Requirement -> The needed output is the run of lines below from the one containing "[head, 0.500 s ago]" through the one containing "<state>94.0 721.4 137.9", copied exactly and free of pictures.

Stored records
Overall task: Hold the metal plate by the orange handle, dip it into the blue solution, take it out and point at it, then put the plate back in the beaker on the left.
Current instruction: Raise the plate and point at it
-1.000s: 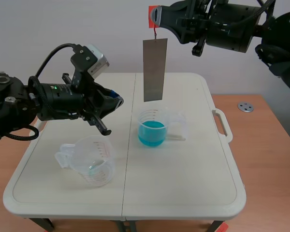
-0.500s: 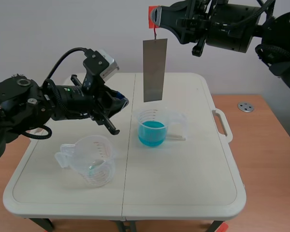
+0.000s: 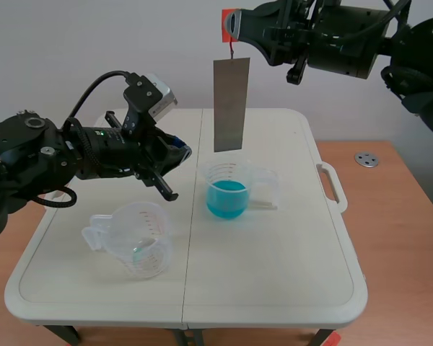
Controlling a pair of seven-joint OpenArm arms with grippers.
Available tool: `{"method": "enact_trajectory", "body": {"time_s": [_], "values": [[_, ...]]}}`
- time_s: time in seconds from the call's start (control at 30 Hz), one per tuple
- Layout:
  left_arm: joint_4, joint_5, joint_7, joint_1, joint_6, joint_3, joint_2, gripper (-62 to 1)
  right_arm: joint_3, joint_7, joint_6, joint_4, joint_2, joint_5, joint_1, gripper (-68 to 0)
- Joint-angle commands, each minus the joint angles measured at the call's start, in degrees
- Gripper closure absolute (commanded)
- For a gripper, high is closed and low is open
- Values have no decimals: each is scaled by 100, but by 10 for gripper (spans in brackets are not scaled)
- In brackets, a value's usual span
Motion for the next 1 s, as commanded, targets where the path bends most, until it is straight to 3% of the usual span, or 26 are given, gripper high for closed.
{"method": "enact_trajectory", "body": {"time_s": [0.0, 0.13, 0.3, 0.53, 0.63, 0.83, 0.97], "values": [[138, -33, -114, -87, 188, -7, -175, -77, 52, 81, 87, 140, 42, 109, 175, -13], [358, -105, -291, 83, 564, -76, -671, -77, 52, 81, 87, 140, 42, 109, 175, -13], [807, -616, -417, 544, 975, -455, -1648, -77, 52, 81, 87, 140, 42, 111, 177, -13], [1134, -1449, -557, 1853, 1709, -1541, -3132, -77, 48, 74, 87, 140, 42, 149, 199, -13], [1132, -1620, -557, 2664, 2122, -2090, -3620, -77, 46, 35, 87, 140, 42, 155, 286, -13], [1014, -1661, -553, 4472, 3053, -3182, -4017, -77, 31, 20, 87, 140, 39, 304, 483, -13], [798, -1659, -603, 5482, 3213, -3569, -3998, -77, -24, -4, 87, 140, 26, 461, 610, -13]]}}
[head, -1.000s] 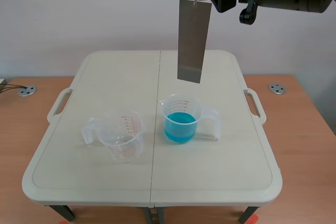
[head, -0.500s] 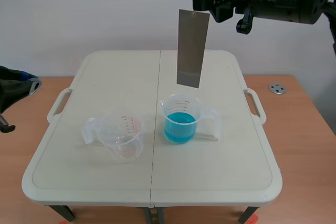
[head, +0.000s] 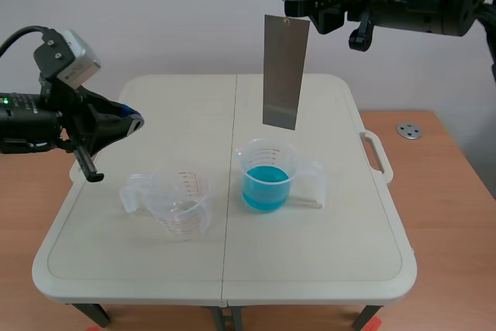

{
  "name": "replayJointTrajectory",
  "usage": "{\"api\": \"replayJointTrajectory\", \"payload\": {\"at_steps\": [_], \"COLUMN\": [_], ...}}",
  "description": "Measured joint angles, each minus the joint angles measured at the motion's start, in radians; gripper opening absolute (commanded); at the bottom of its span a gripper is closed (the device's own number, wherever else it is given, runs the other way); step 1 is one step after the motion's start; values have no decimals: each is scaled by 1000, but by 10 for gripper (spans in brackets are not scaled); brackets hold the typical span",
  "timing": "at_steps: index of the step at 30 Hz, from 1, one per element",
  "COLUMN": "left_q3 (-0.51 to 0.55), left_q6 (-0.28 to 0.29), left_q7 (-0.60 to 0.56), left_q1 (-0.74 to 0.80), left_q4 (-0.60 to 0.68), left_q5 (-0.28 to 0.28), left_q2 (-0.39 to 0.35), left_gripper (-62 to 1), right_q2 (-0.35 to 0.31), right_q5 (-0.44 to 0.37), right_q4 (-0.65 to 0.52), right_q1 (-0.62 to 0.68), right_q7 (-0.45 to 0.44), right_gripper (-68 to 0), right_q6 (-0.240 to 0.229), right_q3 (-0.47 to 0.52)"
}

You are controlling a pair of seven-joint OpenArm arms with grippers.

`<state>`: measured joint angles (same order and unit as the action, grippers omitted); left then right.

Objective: Hold the metal plate by the orange handle, dip it into the blue solution, take it out and point at it, then put the plate back in the beaker on the left.
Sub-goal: 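Point at the plate with the left hand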

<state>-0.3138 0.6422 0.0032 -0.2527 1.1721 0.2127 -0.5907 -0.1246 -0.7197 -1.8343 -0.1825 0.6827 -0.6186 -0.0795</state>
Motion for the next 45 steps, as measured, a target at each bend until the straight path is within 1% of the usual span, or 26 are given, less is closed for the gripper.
{"api": "replayJointTrajectory", "payload": {"at_steps": [4,6,10,13,17,22,23,25,29,45], "left_q3": [-33,-48,-77,-93,-107,-116,-116,-116,-116,-116], "left_q6": [28,41,50,50,51,52,52,52,52,52], "left_q7": [1,0,0,0,0,0,0,0,0,0], "left_q1": [-50,-74,-116,-137,-148,-149,-149,-149,-149,-149], "left_q4": [-40,-59,-84,-90,-91,-91,-91,-91,-91,-91], "left_q5": [-33,-34,-43,-84,-122,-149,-165,-188,-210,-217], "left_q2": [63,90,143,179,222,265,272,283,299,306], "left_gripper": [-582,-582,-582,-582,-582,-582,-582,-582,-582,-582], "right_q2": [0,0,0,0,0,0,0,0,0,0], "right_q5": [0,0,0,0,0,0,0,0,0,0], "right_q4": [0,0,0,0,0,0,0,0,0,0], "right_q1": [0,0,0,0,0,0,0,0,0,0], "right_q7": [0,0,0,0,0,0,0,0,0,0], "right_gripper": [-662,-662,-662,-662,-662,-662,-662,-662,-662,-662], "right_q6": [0,0,0,0,0,0,0,0,0,0], "right_q3": [0,0,0,0,0,0,0,0,0,0]}}
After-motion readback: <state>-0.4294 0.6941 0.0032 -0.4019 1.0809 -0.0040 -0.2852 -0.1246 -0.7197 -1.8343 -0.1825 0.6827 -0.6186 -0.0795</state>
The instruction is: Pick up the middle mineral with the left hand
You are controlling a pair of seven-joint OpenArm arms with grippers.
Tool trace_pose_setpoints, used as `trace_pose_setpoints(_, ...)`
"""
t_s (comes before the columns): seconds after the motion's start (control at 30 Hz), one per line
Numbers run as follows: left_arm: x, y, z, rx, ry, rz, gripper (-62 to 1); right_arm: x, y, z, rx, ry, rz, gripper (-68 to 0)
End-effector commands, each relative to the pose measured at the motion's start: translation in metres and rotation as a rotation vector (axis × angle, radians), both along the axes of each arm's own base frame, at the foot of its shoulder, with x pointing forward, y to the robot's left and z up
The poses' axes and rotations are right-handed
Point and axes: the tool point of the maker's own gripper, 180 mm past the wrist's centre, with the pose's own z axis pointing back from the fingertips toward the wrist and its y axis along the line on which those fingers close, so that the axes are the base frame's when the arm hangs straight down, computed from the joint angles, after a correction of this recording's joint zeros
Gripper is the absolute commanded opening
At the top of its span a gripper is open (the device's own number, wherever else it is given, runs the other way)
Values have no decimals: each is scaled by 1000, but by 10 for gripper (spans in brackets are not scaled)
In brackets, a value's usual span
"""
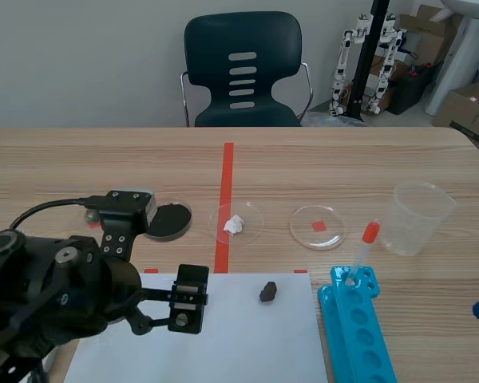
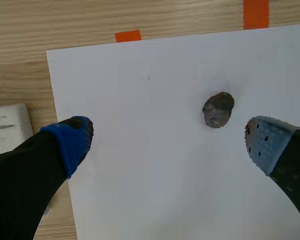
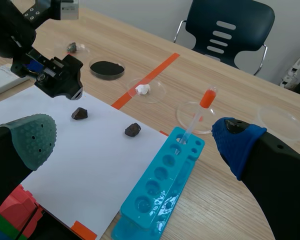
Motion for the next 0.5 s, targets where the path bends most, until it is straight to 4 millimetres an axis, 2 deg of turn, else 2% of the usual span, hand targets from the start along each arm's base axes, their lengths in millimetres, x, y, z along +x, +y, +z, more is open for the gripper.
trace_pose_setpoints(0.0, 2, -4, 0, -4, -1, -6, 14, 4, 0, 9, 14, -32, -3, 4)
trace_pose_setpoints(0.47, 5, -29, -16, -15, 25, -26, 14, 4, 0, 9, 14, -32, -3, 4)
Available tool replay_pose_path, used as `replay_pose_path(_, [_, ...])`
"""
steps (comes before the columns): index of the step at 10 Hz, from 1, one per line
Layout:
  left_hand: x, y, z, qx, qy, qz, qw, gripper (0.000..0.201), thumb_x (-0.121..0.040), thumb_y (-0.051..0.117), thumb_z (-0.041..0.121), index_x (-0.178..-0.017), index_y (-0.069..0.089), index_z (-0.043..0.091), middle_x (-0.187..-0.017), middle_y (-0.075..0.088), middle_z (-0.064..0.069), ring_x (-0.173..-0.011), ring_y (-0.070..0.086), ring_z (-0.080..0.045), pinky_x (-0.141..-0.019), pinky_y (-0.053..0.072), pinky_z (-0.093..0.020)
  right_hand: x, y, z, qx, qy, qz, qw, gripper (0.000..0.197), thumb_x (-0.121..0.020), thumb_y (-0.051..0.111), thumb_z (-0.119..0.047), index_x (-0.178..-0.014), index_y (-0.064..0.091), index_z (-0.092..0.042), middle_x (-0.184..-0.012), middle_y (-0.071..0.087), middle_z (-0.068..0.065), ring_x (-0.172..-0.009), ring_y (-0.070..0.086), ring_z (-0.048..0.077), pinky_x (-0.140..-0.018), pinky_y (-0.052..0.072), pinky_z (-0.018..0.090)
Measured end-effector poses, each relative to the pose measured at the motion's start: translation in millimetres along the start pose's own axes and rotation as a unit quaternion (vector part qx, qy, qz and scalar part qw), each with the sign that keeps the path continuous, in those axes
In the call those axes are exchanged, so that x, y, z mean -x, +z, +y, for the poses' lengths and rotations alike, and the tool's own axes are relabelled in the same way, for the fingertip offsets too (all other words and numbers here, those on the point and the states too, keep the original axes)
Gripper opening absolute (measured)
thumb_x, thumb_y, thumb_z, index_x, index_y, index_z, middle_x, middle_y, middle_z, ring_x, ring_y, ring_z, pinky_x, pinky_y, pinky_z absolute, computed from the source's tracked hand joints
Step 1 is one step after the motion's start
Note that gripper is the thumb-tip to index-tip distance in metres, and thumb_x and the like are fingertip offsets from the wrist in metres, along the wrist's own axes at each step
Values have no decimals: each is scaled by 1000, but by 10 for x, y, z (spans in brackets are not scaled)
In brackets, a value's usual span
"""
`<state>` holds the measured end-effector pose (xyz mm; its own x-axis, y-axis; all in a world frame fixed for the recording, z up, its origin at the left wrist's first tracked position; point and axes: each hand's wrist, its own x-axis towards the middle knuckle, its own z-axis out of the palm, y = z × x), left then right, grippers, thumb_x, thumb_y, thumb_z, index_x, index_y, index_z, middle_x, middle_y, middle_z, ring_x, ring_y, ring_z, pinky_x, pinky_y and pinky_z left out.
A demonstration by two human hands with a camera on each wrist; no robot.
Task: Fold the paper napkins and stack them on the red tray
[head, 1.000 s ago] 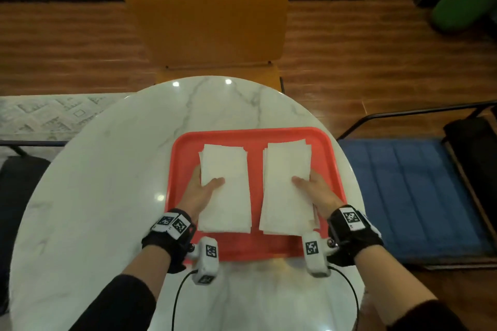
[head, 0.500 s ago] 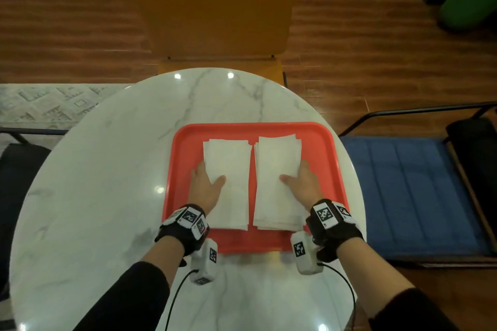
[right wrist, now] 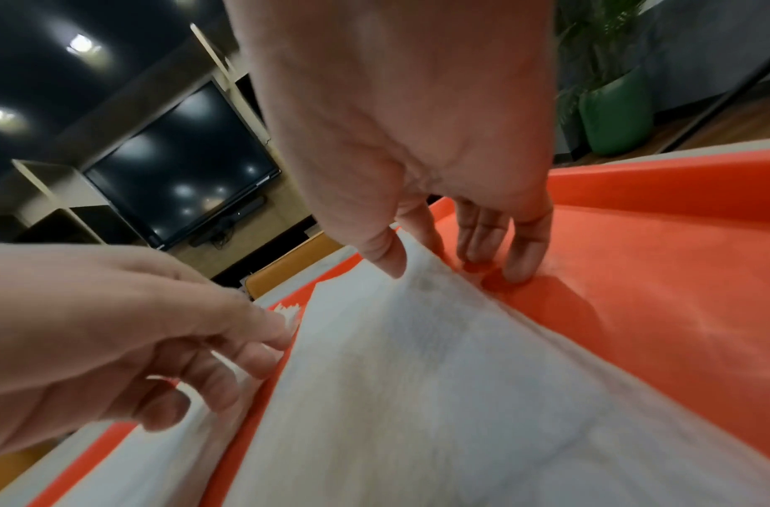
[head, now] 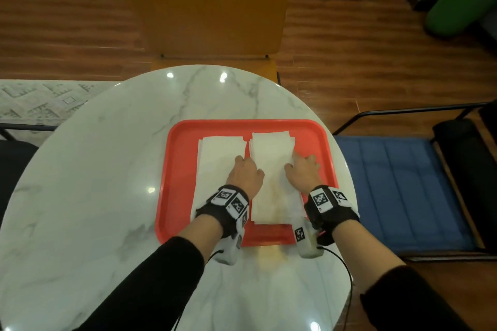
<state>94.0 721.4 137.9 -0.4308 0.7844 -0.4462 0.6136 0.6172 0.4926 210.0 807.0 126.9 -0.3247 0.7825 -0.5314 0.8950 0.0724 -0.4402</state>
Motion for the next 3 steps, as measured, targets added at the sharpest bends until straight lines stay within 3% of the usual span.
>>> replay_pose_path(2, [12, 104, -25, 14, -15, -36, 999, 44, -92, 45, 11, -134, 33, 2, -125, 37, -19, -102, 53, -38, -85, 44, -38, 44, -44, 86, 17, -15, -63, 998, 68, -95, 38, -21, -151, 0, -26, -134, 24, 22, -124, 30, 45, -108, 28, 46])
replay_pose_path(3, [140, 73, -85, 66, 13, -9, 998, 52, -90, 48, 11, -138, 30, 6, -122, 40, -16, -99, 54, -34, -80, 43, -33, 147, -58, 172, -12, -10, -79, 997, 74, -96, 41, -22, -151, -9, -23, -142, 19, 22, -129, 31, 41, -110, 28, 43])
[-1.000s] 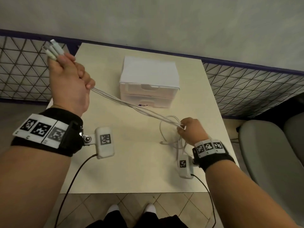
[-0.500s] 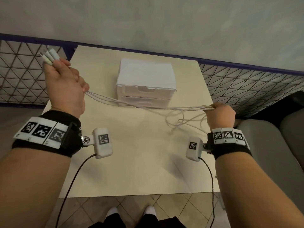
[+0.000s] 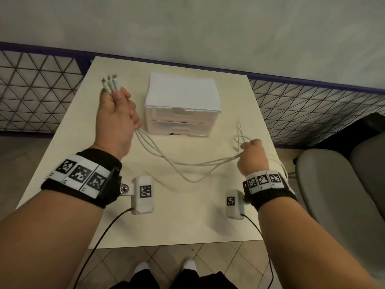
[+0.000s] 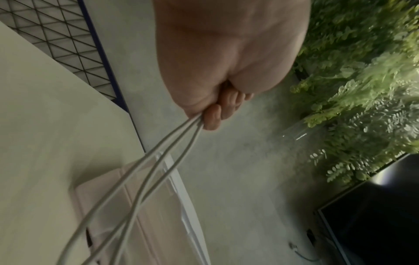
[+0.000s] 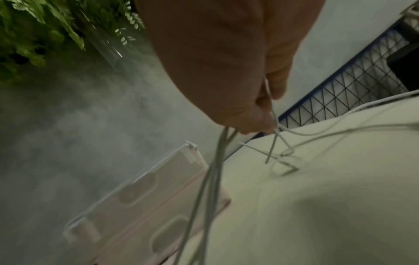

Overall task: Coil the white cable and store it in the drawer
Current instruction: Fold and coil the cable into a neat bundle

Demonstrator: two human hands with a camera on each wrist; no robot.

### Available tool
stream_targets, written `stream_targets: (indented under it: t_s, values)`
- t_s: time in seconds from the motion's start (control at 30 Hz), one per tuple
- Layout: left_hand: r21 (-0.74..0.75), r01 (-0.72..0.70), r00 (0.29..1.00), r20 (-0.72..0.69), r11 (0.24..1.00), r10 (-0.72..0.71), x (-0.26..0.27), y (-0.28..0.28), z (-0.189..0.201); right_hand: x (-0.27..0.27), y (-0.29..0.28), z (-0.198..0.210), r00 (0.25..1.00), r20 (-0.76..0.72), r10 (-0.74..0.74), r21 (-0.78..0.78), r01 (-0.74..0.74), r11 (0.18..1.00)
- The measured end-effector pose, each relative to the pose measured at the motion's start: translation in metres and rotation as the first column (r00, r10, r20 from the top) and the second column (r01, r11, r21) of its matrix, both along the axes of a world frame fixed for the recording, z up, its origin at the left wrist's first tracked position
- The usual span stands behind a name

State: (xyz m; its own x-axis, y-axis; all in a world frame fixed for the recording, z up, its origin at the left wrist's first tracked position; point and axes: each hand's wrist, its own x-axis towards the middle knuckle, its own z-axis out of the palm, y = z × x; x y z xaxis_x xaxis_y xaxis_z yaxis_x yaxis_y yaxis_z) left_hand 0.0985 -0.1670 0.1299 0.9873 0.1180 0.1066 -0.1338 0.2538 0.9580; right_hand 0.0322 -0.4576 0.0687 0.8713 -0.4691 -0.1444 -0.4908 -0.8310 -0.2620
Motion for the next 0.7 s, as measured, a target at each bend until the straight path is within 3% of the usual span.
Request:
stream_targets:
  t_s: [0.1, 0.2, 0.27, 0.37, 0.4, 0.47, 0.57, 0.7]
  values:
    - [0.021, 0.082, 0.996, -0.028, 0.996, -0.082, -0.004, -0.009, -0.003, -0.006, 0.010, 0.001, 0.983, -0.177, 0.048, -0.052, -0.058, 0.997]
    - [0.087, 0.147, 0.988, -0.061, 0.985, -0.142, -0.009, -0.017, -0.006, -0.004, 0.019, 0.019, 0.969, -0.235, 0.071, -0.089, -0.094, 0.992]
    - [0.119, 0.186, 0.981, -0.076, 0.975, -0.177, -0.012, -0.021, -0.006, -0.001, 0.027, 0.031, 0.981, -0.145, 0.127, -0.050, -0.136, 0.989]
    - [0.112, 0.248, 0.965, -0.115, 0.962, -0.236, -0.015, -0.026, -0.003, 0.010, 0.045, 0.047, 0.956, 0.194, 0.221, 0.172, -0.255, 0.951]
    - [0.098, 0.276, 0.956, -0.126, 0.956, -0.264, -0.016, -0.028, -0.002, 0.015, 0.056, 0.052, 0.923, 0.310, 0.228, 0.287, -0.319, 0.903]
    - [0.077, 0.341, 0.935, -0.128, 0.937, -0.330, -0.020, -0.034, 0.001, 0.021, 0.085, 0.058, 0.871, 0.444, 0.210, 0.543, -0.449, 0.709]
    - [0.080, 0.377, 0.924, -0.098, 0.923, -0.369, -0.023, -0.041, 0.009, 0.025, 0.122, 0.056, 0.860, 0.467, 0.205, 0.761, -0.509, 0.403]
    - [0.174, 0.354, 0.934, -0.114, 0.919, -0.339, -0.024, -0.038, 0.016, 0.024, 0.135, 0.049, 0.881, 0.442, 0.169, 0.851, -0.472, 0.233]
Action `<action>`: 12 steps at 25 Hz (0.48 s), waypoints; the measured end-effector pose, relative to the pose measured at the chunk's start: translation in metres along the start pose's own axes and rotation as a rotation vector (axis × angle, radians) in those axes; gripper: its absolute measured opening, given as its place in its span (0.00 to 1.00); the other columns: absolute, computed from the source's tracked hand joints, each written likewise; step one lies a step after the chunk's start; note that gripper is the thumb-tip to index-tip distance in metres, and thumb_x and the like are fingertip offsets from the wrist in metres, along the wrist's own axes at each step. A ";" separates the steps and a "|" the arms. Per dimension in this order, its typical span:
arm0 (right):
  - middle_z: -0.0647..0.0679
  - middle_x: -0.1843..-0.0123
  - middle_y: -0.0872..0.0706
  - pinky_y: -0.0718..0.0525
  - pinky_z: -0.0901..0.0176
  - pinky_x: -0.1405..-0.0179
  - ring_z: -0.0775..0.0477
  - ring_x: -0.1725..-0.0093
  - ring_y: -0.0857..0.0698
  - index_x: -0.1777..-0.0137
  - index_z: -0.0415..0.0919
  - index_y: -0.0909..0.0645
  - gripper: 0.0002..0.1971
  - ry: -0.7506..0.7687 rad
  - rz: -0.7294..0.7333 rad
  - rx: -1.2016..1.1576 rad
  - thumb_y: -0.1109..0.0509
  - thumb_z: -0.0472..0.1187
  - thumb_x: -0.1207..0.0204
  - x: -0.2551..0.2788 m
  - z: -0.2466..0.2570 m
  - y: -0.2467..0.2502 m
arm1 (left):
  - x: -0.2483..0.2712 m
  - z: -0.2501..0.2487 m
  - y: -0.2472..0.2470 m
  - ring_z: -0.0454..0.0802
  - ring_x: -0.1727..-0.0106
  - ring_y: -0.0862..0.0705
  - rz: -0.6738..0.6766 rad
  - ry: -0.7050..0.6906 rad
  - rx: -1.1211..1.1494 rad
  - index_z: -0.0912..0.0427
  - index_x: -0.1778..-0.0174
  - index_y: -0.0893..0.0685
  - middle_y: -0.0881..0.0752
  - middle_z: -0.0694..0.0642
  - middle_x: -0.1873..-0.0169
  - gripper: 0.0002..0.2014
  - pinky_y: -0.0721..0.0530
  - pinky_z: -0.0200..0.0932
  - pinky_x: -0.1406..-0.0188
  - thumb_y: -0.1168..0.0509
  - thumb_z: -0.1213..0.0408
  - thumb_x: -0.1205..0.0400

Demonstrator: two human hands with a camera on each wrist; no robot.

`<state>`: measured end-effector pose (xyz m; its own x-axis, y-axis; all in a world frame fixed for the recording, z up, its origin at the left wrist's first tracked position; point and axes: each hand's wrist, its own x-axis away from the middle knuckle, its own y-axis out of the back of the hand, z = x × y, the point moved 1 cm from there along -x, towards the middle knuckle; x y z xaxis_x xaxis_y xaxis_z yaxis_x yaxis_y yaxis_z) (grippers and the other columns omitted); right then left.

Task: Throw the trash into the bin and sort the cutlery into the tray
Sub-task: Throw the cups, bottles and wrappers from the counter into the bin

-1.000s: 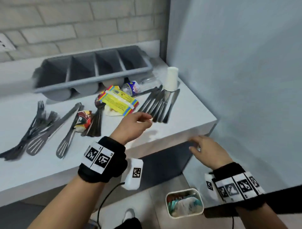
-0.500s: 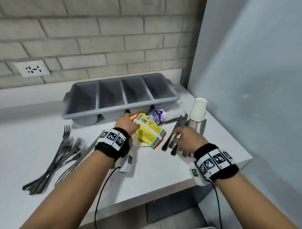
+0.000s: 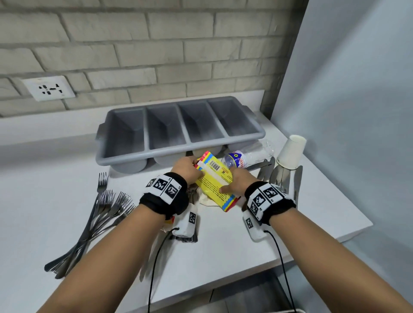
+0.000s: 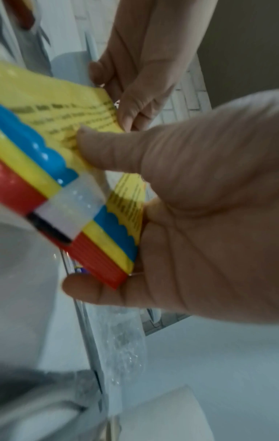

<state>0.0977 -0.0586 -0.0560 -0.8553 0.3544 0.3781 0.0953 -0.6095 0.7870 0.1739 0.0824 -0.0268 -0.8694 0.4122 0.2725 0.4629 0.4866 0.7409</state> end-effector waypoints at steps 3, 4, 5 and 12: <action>0.43 0.33 0.17 0.15 0.49 0.38 0.43 0.39 0.15 0.28 0.42 0.28 0.35 0.011 0.077 0.041 0.21 0.47 0.35 0.001 0.004 -0.002 | 0.014 0.017 0.015 0.57 0.42 0.17 -0.057 0.027 -0.060 0.62 0.36 0.20 0.16 0.62 0.37 0.19 0.23 0.41 0.48 0.32 0.64 0.23; 0.43 0.31 0.19 0.16 0.50 0.37 0.43 0.37 0.16 0.25 0.43 0.33 0.38 0.031 0.082 0.093 0.21 0.48 0.34 0.003 0.006 -0.003 | 0.021 0.024 0.019 0.57 0.38 0.18 -0.086 0.060 -0.086 0.60 0.32 0.22 0.17 0.61 0.35 0.22 0.23 0.41 0.45 0.31 0.62 0.23; 0.43 0.29 0.22 0.17 0.51 0.36 0.42 0.35 0.18 0.22 0.43 0.36 0.41 0.053 0.080 0.152 0.22 0.48 0.33 0.004 0.008 -0.004 | 0.028 0.032 0.023 0.56 0.34 0.19 -0.108 0.096 -0.112 0.59 0.30 0.25 0.19 0.60 0.32 0.26 0.23 0.42 0.40 0.31 0.60 0.24; 0.36 0.20 0.40 0.29 0.45 0.26 0.33 0.22 0.36 0.21 0.43 0.41 0.43 0.057 0.064 0.446 0.26 0.55 0.33 0.008 0.021 -0.023 | 0.052 0.054 0.010 0.54 0.27 0.25 0.079 0.208 -0.395 0.59 0.24 0.32 0.26 0.57 0.27 0.38 0.26 0.45 0.32 0.26 0.58 0.29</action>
<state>0.0997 -0.0268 -0.0605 -0.8660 0.2786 0.4153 0.3486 -0.2591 0.9008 0.1425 0.1506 -0.0383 -0.8689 0.2534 0.4253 0.4630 0.1119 0.8793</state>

Expected output ->
[head, 0.500 s ago] 
[right wrist, now] 
[head, now] 
<state>94.0 721.4 137.9 -0.4308 0.7844 -0.4462 0.6136 0.6172 0.4926 210.0 807.0 126.9 -0.3247 0.7825 -0.5314 0.8950 0.0724 -0.4402</state>

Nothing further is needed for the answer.